GitHub Repository: ibm/watson-machine-learning-samples
Path: blob/master/cpd5.2/notebooks/python_sdk/deployments/foundation_models/Use watsonx Text Extraction V2 service to extract text from file.ipynb
⁶⁴¹² views

Kernel: watsonx-ai-samples-py-312

Use watsonx.ai Text Extraction V2 service to extract text from file

Disclaimers

Use only Projects and Spaces that are available in watsonx context.

Notebook content

This notebook contains the steps and code demonstrating how to run a Text Extraction job using Python SDK and then retrieve the results in the form of JSON, Markdown, HTML and image files.

Some familiarity with Python is helpful. This notebook uses Python 3.12.

Learning goal

The purpose of this notebook is to demonstrate the usage a Text Extraction service and ibm-watsonx-ai Python SDK to retrieve a text from file that is located at IBM Cloud Object Storage.
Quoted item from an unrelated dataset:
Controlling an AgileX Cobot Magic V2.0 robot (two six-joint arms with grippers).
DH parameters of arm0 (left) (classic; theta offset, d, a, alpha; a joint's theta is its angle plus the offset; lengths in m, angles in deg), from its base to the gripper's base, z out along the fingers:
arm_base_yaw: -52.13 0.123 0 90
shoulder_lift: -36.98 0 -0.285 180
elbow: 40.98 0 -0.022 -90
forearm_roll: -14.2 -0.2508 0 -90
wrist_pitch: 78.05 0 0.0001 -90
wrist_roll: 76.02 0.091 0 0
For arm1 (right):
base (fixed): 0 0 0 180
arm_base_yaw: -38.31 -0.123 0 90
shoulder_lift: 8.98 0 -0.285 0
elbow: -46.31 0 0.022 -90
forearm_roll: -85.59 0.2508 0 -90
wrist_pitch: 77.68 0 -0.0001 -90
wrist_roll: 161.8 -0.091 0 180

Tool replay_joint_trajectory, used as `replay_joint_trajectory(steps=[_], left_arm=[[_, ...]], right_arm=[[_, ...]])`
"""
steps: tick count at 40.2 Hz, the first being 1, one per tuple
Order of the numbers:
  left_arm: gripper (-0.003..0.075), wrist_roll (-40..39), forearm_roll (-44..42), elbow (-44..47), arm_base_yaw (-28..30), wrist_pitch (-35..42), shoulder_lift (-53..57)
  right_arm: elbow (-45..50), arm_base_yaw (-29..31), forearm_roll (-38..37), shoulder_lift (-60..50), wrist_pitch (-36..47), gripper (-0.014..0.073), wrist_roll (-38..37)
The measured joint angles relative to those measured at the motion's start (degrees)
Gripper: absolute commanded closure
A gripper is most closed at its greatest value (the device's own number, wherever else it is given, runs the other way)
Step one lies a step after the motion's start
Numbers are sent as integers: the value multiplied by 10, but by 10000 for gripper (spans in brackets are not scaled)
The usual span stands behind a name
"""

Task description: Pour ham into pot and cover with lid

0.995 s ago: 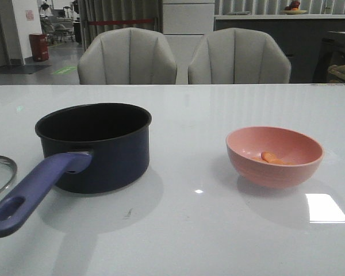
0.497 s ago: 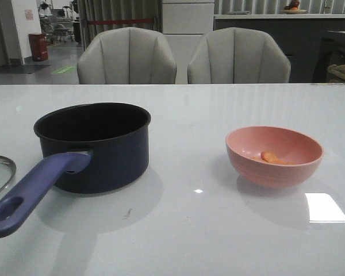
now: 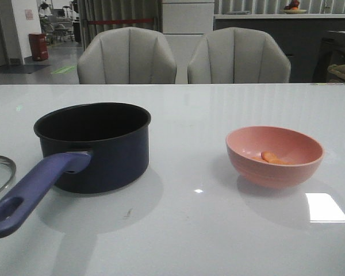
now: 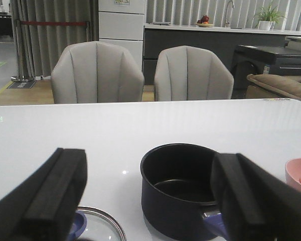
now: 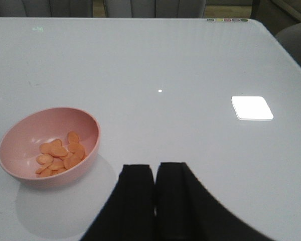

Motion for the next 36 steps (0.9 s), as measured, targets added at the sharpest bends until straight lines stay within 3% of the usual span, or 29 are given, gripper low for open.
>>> replay_joint_trajectory(steps=[6, 16, 26, 36], left_arm=[[169, 0, 0, 0, 0, 0, 0], [169, 0, 0, 0, 0, 0, 0], [169, 0, 0, 0, 0, 0, 0], [169, 0, 0, 0, 0, 0, 0]], right_arm=[[-35, 0, 6, 82, -24, 418, 0], [-145, 0, 29, 277, -62, 138, 0], [-255, 0, 50, 463, -101, 134, 0], [-360, -42, 57, 612, -137, 134, 3]])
This notebook contains the following parts:

Set up the environment

Before you use the sample code in this notebook, you must perform the following setup tasks:

Contact with your Cloud Pak for Data administrator and ask them for your account credentials

Install dependencies

Note: ibm-watsonx-ai documentation can be found here.

In [1]:

%pip install wget | tail -n 1
%pip install "ibm-watsonx-ai>=1.3.13" | tail -n 1

Out[1]:

Successfully installed wget-3.2
Successfully installed anyio-4.9.0 certifi-2025.4.26 charset-normalizer-3.4.1 h11-0.16.0 httpcore-1.0.9 httpx-0.28.1 ibm-cos-sdk-2.14.0 ibm-cos-sdk-core-2.14.0 ibm-cos-sdk-s3transfer-2.14.0 ibm-watsonx-ai-1.3.13 idna-3.10 jmespath-1.0.1 lomond-0.3.3 numpy-2.2.5 pandas-2.2.3 pytz-2025.2 requests-2.32.2 sniffio-1.3.1 tabulate-0.9.0 tzdata-2025.2 urllib3-2.4.0

Define credentials

Authenticate the watsonx.ai Runtime service on IBM Cloud Pak for Data. You need to provide the admin's username and the platform url.

In [2]:

username = "PASTE YOUR USERNAME HERE"
url = "PASTE THE PLATFORM URL HERE"

Use the admin's api_key to authenticate watsonx.ai Runtime services:

In [ ]:

import getpass
from ibm_watsonx_ai import Credentials

credentials = Credentials(
    username=username,
    api_key=getpass.getpass("Enter your watsonx.ai API key and hit enter: "),
    url=url,
    instance_id="openshift",
    version="5.2",
)

Alternatively you can use the admin's password:

In [3]:

import getpass
from ibm_watsonx_ai import Credentials

if "credentials" not in locals() or not credentials.api_key:
    credentials = Credentials(
        username=username,
        password=getpass.getpass("Enter your watsonx.ai password and hit enter: "),
        url=url,
        instance_id="openshift",
        version="5.2",
    )

Working with projects

First of all, you need to create a project that will be used for your work. If you do not have a project created already, follow the steps below:

Open IBM Cloud Pak main page
Click all projects
Create an empty project
Copy project_id from url and paste it below

Action: Assign project ID below

In [4]:

import os

try:
    project_id = os.environ["PROJECT_ID"]
except KeyError:
    project_id = input("Please enter your project_id (hit enter): ")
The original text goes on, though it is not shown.